WORK ITEM: Go through the entries and set each one down exactly.

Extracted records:
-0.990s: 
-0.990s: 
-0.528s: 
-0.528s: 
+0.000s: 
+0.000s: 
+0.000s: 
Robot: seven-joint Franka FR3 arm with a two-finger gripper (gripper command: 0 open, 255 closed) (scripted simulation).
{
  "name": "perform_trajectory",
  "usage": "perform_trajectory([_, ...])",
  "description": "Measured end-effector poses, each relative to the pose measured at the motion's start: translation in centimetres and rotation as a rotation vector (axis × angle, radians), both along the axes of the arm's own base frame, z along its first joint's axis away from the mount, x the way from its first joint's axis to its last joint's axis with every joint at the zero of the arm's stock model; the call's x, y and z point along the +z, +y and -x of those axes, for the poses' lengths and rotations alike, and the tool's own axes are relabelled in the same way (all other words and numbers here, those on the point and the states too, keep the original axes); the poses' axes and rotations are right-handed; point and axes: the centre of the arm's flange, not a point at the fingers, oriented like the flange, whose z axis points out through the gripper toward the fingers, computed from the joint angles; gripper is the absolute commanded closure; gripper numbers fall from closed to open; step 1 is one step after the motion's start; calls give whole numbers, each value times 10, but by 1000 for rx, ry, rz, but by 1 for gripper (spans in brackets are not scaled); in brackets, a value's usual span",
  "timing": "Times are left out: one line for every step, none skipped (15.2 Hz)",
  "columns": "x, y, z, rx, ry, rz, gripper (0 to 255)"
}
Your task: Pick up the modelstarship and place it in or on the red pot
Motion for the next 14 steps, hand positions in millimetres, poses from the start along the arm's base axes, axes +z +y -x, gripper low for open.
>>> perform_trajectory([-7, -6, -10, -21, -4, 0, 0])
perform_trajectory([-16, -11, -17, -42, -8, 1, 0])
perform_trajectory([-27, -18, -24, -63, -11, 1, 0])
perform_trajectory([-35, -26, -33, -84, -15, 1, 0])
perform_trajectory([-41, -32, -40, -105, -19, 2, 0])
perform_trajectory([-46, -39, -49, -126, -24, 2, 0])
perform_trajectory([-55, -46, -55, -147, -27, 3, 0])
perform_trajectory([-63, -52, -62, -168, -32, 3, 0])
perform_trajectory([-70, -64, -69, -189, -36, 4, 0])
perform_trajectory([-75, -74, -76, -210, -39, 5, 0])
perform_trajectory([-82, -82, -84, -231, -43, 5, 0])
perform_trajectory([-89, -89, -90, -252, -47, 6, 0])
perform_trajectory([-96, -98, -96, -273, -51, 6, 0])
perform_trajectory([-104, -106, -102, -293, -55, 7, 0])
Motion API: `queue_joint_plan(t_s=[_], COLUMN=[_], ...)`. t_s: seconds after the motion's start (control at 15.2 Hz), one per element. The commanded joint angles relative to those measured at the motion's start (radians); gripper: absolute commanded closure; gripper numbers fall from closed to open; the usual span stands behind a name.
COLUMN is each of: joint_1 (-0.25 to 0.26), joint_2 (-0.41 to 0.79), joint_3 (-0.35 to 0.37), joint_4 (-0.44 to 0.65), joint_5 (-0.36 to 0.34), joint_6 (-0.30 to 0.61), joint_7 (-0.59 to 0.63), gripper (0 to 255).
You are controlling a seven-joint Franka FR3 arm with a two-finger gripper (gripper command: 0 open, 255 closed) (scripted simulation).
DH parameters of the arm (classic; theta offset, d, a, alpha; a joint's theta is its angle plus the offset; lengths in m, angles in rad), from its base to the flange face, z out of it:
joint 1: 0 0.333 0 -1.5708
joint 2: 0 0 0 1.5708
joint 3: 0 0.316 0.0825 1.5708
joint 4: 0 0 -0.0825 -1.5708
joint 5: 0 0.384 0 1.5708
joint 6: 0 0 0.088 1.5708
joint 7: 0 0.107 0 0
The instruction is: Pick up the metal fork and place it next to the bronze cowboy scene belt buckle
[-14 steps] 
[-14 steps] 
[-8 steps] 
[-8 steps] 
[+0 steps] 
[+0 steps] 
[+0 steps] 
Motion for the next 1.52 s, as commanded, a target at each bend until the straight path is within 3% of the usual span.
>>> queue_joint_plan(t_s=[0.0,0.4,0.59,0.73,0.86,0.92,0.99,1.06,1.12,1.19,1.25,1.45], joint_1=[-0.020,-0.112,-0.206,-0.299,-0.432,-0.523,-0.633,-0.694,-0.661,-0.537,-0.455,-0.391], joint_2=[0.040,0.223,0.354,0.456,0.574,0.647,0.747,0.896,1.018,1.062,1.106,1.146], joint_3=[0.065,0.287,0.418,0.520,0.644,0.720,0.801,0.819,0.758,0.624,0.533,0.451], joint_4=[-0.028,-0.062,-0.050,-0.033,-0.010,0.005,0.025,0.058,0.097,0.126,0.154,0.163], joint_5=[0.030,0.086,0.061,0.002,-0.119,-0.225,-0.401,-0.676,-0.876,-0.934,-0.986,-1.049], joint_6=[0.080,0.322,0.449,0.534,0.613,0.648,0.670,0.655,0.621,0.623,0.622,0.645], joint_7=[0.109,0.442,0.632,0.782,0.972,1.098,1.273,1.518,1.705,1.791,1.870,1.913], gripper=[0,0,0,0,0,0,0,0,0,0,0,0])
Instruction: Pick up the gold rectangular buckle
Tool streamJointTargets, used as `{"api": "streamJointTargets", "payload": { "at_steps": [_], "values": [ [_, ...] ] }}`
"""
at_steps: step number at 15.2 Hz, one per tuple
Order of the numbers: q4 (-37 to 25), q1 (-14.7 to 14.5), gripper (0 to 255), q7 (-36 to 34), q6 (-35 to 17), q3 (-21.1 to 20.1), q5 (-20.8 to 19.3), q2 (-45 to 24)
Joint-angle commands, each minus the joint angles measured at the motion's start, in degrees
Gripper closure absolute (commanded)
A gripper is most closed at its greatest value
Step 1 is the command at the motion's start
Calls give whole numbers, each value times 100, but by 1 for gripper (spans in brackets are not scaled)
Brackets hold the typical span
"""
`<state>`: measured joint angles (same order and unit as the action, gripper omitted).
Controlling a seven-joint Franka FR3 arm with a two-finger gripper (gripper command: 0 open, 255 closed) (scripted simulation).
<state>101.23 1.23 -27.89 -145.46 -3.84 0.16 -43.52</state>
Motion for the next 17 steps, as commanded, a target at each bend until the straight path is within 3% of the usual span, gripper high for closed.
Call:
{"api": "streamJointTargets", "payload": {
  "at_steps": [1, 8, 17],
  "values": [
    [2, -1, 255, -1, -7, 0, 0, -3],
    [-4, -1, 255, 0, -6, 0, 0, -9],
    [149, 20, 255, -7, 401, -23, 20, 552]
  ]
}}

ANSWER TO THE EXERCISE:
-0.990s: 
-0.990s: 
-0.528s: 
-0.528s: 
+0.000s: 
+0.000s: 
+0.000s: 
Robot: seven-joint Franka FR3 arm with a two-finger gripper (gripper command: 0 open, 255 closed) (scripted simulation).
{
  "name": "perform_trajectory",
  "usage": "perform_trajectory([_, ...])",
  "description": "Measured end-effector poses, each relative to the pose measured at the motion's start: translation in centimetres and rotation as a rotation vector (axis × angle, radians), both along the axes of the arm's own base frame, z along its first joint's axis away from the mount, x the way from its first joint's axis to its last joint's axis with every joint at the zero of the arm's stock model; the call's x, y and z point along the +z, +y and -x of those axes, for the poses' lengths and rotations alike, and the tool's own axes are relabelled in the same way (all other words and numbers here, those on the point and the states too, keep the original axes); the poses' axes and rotations are right-handed; point and axes: the centre of the arm's flange, not a point at the fingers, oriented like the flange, whose z axis points out through the gripper toward the fingers, computed from the joint angles; gripper is the absolute commanded closure; gripper numbers fall from closed to open; step 1 is one step after the motion's start; calls give whole numbers, each value times 10, but by 1000 for rx, ry, rz, but by 1 for gripper (spans in brackets are not scaled); in brackets, a value's usual span",
  "timing": "Times are left out: one line for every step, none skipped (15.2 Hz)",
  "columns": "x, y, z, rx, ry, rz, gripper (0 to 255)"
}
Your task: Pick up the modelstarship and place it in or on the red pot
Motion for the next 14 steps, hand positions in millimetres, poses from the start along the arm's base axes, axes +z +y -x, gripper low for open.
>>> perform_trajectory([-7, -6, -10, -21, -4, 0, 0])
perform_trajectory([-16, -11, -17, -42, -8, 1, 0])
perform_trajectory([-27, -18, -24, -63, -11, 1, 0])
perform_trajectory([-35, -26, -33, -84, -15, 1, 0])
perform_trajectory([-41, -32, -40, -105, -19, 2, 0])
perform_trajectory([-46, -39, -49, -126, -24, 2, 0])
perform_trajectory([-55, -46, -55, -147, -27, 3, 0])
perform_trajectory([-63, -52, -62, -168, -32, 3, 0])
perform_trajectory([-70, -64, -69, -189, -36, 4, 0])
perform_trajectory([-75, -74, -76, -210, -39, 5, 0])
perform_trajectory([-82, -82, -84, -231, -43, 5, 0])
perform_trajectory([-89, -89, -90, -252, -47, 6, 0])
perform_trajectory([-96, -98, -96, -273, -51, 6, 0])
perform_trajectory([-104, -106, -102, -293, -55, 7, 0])
Motion API: `queue_joint_plan(t_s=[_], COLUMN=[_], ...)`. t_s: seconds after the motion's start (control at 15.2 Hz), one per element. The commanded joint angles relative to those measured at the motion's start (radians); gripper: absolute commanded closure; gripper numbers fall from closed to open; the usual span stands behind a name.
COLUMN is each of: joint_1 (-0.25 to 0.26), joint_2 (-0.41 to 0.79), joint_3 (-0.35 to 0.37), joint_4 (-0.44 to 0.65), joint_5 (-0.36 to 0.34), joint_6 (-0.30 to 0.61), joint_7 (-0.59 to 0.63), gripper (0 to 255).
You are controlling a seven-joint Franka FR3 arm with a two-finger gripper (gripper command: 0 open, 255 closed) (scripted simulation).
DH parameters of the arm (classic; theta offset, d, a, alpha; a joint's theta is its angle plus the offset; lengths in m, angles in rad), from its base to the flange face, z out of it:
joint 1: 0 0.333 0 -1.5708
joint 2: 0 0 0 1.5708
joint 3: 0 0.316 0.0825 1.5708
joint 4: 0 0 -0.0825 -1.5708
joint 5: 0 0.384 0 1.5708
joint 6: 0 0 0.088 1.5708
joint 7: 0 0.107 0 0
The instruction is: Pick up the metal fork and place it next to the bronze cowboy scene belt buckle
[-14 steps] 
[-14 steps] 
[-8 steps] 
[-8 steps] 
[+0 steps] 
[+0 steps] 
[+0 steps] 
Motion for the next 1.52 s, as commanded, a target at each bend until the straight path is within 3% of the usual span.
>>> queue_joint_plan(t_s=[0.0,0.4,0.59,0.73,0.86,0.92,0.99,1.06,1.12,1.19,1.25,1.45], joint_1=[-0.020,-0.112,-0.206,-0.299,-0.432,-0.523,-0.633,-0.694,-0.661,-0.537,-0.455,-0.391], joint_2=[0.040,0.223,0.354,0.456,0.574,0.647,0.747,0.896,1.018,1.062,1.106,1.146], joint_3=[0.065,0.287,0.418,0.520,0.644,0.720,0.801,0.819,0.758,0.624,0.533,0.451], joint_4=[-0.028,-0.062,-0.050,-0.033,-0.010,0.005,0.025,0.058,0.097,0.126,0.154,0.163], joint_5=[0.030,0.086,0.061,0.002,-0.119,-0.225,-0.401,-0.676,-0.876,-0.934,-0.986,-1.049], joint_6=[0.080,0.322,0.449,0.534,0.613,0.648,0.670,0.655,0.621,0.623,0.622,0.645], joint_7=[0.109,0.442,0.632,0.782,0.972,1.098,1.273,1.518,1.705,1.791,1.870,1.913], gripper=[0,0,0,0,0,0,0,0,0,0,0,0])
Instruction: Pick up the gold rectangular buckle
Tool streamJointTargets, used as `{"api": "streamJointTargets", "payload": { "at_steps": [_], "values": [ [_, ...] ] }}`
"""
at_steps: step number at 15.2 Hz, one per tuple
Order of the numbers: q4 (-37 to 25), q1 (-14.7 to 14.5), gripper (0 to 255), q7 (-36 to 34), q6 (-35 to 17), q3 (-21.1 to 20.1), q5 (-20.8 to 19.3), q2 (-45 to 24)
Joint-angle commands, each minus the joint angles measured at the motion's start, in degrees
Gripper closure absolute (commanded)
A gripper is most closed at its greatest value
Step 1 is the command at the motion's start
Calls give whole numbers, each value times 100, but by 1 for gripper (spans in brackets are not scaled)
Brackets hold the typical span
"""
`<state>`: measured joint angles (same order and unit as the action, gripper omitted).
Controlling a seven-joint Franka FR3 arm with a two-finger gripper (gripper command: 0 open, 255 closed) (scripted simulation).
<state>101.23 1.23 -27.89 -145.46 -3.84 0.16 -43.52</state>
Motion for the next 17 steps, as commanded, a target at each bend until the straight path is within 3% of the usual span, gripper high for closed.
Call:
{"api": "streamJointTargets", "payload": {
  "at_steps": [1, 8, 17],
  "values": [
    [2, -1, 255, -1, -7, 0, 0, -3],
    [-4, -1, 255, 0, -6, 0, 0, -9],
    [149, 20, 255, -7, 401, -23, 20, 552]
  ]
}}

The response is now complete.